L’individu d’East Angus a finalement avoué avoir abandonné le chat sur un chemin de terre.

Il égare le chat de sa locataire

René-Charles Quirion
René-Charles Quirion
La Tribune
En représailles d’une plainte faite par une locataire, le propriétaire d’un logement s’est vengé en égarant le chat de cette dernière.

Après avoir donné des versions contradictoires, fausses ou changeantes, l’individu d’East Angus a finalement avoué avoir abandonné le chat sur un chemin de terre.

Malgré ses recherches, la femme qui possédait l’animal depuis 14 ans ne l’a jamais retrouvé.

C’est une plainte faite à la municipalité d’East Angus concernant « l’état lamentable » de certains accessoires du logement qui a mené à cette vengeance plutôt inhabituelle.

La plainte avait été déposée en mai 2019, puis le chat est disparu quelques jours tard, soit le 1er juin de la même année.

La plainte faite au tribunal administratif du logement contenait aussi un aspect où celui qui louait le logement à la plaignante avait eu un comportement inacceptable et menaçant à son endroit lorsqu’il s’est présenté chez elle en état d’ébriété.

L’individu avait tenu des propos où il menaçait sa locataire de la mettre dehors du logement en criant lors d’une altercation physique et verbale.

Le beau-père de la locataire avait dû intervenir pour mettre fin à cette altercation.

« Le comportement inacceptable du locateur a suscité la peur de ses réactions futures et de l’anxiété chez la locataire, ce qui a donc causé un effet ou un préjudice nocif continu chez elle », explique le juge administratif Marc Landry dans une décision rendue récemment au tribunal administratif du logement.

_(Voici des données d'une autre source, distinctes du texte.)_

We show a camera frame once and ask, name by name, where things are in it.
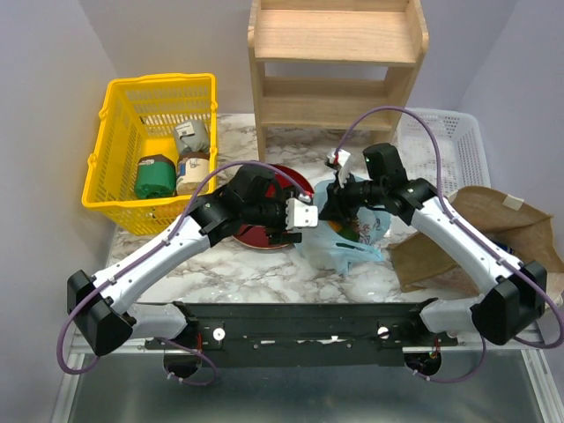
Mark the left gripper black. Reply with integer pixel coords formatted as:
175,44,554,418
242,184,302,247

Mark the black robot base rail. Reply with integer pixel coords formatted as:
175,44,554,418
90,301,494,369

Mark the brown paper grocery bag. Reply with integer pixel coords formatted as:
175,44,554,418
389,186,563,306

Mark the orange fruit with leaf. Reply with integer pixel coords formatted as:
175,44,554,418
328,221,344,233

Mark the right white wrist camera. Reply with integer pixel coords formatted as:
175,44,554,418
325,148,352,188

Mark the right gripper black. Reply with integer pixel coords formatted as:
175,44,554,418
317,169,386,225

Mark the green lime fruit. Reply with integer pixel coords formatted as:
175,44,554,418
339,226,360,242

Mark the grey wrapped food package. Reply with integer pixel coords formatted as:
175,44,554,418
173,120,211,155

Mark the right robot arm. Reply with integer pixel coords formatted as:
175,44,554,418
319,144,547,345

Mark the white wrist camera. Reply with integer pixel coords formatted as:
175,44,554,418
325,148,352,188
286,197,318,231

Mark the beige wrapped food package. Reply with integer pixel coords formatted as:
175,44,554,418
176,152,210,196

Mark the red round lacquer tray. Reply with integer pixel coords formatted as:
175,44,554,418
233,165,314,250

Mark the aluminium frame profile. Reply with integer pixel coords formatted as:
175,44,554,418
48,315,153,423

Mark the wooden shelf rack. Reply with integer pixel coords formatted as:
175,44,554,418
248,0,429,160

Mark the light blue plastic bag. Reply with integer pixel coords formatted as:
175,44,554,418
293,174,392,278

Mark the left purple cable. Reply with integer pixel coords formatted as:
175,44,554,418
57,160,316,387

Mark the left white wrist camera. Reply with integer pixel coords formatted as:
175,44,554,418
286,197,318,231

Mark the yellow plastic shopping basket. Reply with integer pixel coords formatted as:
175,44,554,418
82,73,219,235

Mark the green wrapped food package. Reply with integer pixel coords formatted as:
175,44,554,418
134,154,176,199

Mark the white plastic mesh basket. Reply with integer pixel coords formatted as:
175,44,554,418
396,108,491,196

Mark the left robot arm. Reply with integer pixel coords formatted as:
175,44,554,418
67,161,313,356

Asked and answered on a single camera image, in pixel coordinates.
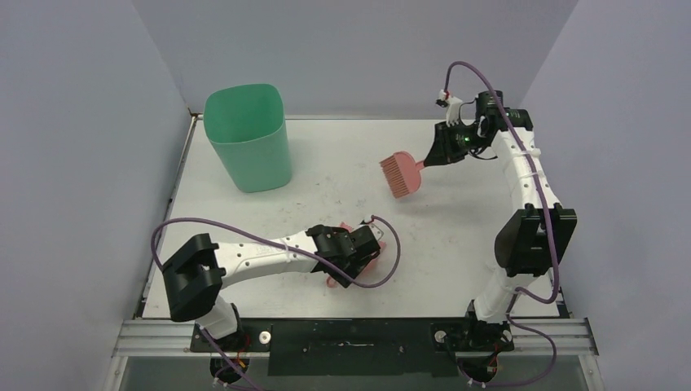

Aucune autre intervention inappropriée n’a été notée par la suite de la part de l’individu qui louait le logement.

La locataire y habite d’ailleurs encore et le bail a été reconduit jusqu’en juin 2021.

Le Tribunal a octroyé à la locataire 1000 $ en dommages moraux et 3000 $ en dommages punitifs.

Une plainte a été faite à la Société protectrice des animaux à la suite de l’abandon du chat.

Selon la SPA Estrie, ce phénomène de déportation des chats demeure tout de même assez isolé.